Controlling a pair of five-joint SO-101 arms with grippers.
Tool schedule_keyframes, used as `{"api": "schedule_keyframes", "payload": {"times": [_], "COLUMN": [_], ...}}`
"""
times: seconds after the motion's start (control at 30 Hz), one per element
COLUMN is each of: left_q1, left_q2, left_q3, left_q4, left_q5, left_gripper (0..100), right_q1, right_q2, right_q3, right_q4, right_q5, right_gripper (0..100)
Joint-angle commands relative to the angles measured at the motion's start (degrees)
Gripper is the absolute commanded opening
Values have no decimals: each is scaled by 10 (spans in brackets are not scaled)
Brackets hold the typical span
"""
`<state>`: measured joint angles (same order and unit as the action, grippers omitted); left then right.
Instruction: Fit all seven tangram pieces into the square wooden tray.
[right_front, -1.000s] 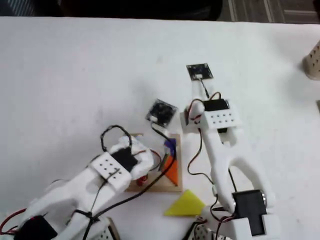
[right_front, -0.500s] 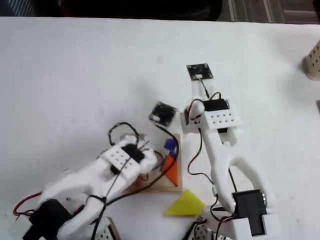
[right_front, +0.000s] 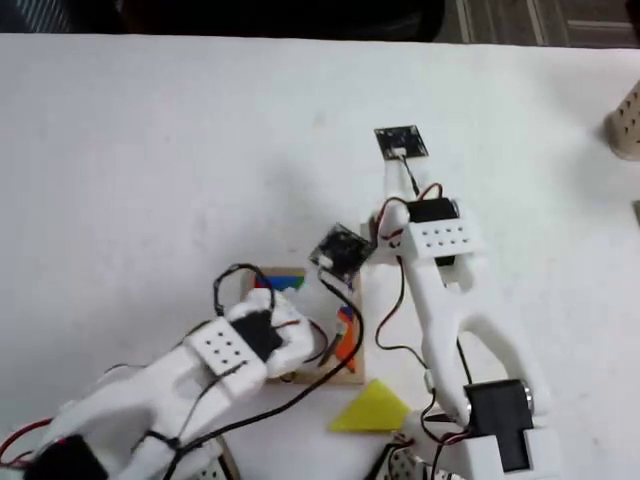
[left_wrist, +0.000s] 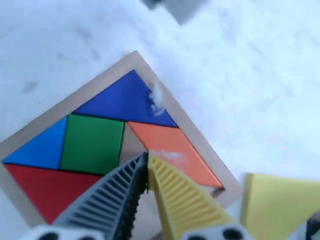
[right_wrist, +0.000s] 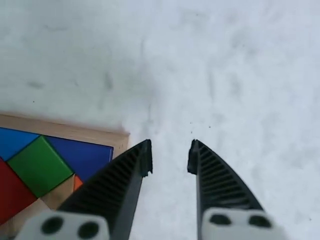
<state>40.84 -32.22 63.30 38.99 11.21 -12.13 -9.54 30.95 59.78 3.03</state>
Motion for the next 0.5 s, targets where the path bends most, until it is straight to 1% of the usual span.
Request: {"api": "schedule_keyframes", "payload": {"times": [0.0, 0.1, 0.17, 0.27, 0.47], "left_q1": [-18, -15, -15, -15, -6], "left_q2": [-50, -65, -65, -65, -63], "left_q3": [13, 44, 56, 55, 58], "left_q4": [19, 25, 33, 79, 86], "left_q5": [-7, -11, -42, -90, -93], "left_gripper": [23, 23, 23, 23, 23], "right_q1": [4, 4, 4, 4, 4], "right_q2": [-25, -25, -25, -25, -25], "right_q3": [-2, 1, 5, 6, 6], "right_q4": [-8, -8, -9, -9, -15], "right_q5": [3, 3, 3, 3, 3], "right_gripper": [120, 120, 120, 120, 120]}}
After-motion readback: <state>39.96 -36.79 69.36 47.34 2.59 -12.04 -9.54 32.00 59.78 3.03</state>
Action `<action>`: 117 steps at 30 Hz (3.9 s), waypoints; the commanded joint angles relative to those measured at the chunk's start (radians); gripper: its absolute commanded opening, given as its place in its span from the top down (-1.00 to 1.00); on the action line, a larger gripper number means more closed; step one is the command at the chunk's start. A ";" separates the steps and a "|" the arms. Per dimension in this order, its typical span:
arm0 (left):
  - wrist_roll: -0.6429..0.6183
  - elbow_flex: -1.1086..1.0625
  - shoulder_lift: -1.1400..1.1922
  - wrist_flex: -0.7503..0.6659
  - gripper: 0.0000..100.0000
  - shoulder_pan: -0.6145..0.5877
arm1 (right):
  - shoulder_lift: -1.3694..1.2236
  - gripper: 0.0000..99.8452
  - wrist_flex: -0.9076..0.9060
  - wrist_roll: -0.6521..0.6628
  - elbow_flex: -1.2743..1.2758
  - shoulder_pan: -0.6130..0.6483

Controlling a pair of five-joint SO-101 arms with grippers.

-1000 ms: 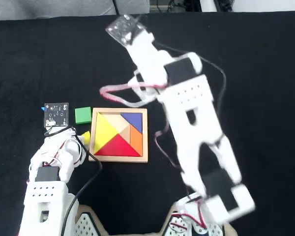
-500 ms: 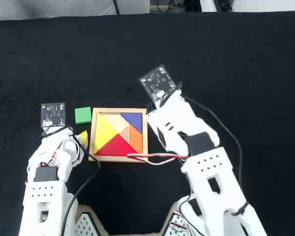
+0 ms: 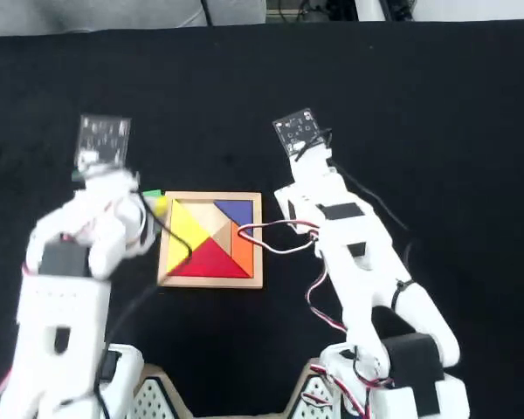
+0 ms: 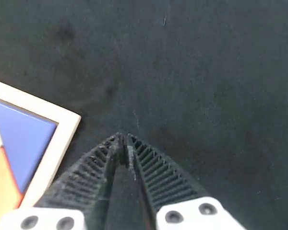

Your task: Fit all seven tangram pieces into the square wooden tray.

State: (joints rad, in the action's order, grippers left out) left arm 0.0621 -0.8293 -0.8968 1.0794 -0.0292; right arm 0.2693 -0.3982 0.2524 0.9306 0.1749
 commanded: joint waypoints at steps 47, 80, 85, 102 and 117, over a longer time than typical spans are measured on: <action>-0.124 0.745 1.257 0.091 0.42 -0.197 | 0.001 0.98 0.023 -0.002 -0.058 -0.009; -0.126 0.733 1.297 0.061 0.52 -0.159 | 0.004 0.98 0.021 -0.002 -0.058 -0.011; -0.120 0.737 1.297 0.061 0.72 -0.157 | 0.007 0.98 0.021 -0.002 -0.058 -0.012; -0.117 0.857 0.987 0.353 0.94 -0.105 | 0.001 0.98 0.029 -0.057 -0.059 -0.081; 0.411 0.871 0.896 0.439 0.94 0.228 | 0.001 0.98 0.086 -0.164 -0.058 -0.250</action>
State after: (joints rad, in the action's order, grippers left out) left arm 0.1941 -0.0207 -0.0637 1.5152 0.1458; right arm 0.2677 -0.3337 0.1005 0.9306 -0.0506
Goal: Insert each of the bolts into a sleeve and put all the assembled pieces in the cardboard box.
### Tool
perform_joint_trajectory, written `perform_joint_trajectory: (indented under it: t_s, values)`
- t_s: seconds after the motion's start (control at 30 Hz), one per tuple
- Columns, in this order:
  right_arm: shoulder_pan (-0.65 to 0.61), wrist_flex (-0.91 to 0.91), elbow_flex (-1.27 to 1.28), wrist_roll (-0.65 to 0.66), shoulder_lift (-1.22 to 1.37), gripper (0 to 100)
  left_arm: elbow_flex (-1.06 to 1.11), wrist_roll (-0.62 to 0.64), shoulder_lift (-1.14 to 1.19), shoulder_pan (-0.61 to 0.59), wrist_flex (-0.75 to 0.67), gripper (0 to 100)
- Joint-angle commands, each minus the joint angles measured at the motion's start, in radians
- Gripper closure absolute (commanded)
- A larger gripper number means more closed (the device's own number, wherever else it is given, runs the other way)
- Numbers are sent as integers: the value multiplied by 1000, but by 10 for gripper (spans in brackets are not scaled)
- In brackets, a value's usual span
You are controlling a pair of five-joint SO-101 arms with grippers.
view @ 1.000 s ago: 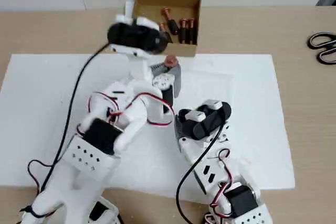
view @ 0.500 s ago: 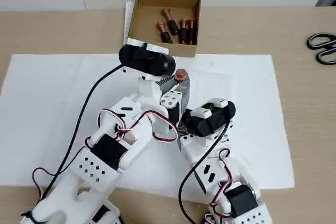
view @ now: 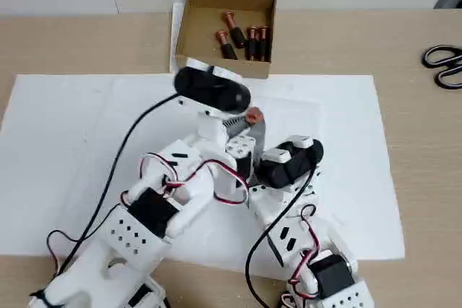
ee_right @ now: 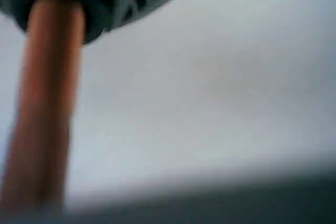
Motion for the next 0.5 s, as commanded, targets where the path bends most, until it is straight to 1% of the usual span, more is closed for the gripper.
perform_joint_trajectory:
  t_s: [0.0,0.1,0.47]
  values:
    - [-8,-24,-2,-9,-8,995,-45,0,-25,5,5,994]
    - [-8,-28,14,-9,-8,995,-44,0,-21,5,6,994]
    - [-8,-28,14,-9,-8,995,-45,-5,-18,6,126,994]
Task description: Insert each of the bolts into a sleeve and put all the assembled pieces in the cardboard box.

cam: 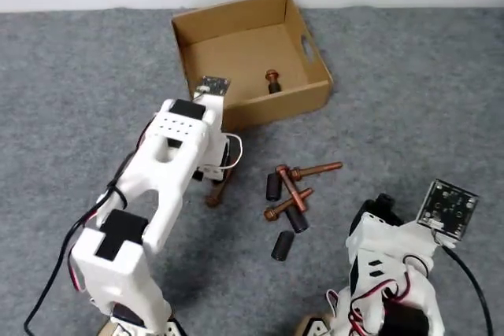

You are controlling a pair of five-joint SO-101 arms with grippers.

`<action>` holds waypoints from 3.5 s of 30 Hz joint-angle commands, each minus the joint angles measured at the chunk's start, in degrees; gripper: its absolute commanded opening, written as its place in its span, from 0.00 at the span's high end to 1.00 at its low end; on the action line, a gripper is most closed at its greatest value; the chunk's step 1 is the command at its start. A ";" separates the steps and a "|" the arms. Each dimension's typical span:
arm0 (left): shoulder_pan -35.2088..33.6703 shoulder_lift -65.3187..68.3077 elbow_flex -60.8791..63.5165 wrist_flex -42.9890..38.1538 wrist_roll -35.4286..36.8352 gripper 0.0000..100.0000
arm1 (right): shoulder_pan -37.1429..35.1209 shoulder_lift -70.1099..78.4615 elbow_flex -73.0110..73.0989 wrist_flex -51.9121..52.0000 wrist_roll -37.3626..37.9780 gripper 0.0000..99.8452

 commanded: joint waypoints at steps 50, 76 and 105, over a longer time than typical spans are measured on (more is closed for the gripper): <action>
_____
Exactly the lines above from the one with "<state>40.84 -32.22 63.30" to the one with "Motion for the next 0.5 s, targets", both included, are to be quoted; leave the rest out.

<state>40.84 -32.22 63.30 38.99 11.21 -12.13 -9.54 30.95 59.78 3.03</state>
Motion for the next 0.5 s, targets where the path bends most, until it is straight to 1% of the usual span.

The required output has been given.